▶ _Goal of the exercise_: In your reply, reproduce every line of the data without any alteration.

--- Supplied material Enclosed Below ---

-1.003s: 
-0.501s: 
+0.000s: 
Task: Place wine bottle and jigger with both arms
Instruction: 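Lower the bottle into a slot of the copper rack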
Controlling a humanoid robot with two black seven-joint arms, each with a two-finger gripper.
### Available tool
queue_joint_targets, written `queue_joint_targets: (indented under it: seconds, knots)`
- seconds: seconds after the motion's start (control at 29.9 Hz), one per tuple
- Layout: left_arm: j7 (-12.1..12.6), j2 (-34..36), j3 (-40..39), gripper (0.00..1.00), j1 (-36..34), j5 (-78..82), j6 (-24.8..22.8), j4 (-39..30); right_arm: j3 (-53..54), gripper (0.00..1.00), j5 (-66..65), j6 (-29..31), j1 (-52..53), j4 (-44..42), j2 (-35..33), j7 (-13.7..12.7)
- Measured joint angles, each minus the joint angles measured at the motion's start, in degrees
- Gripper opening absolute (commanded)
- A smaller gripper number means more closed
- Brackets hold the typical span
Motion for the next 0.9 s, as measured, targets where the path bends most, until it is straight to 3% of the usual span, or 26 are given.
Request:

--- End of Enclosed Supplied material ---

▶ _Response area_:
-1.003s: 
-0.501s: 
+0.000s: 
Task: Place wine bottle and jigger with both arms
Instruction: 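Lower the bottle into a slot of the copper rack
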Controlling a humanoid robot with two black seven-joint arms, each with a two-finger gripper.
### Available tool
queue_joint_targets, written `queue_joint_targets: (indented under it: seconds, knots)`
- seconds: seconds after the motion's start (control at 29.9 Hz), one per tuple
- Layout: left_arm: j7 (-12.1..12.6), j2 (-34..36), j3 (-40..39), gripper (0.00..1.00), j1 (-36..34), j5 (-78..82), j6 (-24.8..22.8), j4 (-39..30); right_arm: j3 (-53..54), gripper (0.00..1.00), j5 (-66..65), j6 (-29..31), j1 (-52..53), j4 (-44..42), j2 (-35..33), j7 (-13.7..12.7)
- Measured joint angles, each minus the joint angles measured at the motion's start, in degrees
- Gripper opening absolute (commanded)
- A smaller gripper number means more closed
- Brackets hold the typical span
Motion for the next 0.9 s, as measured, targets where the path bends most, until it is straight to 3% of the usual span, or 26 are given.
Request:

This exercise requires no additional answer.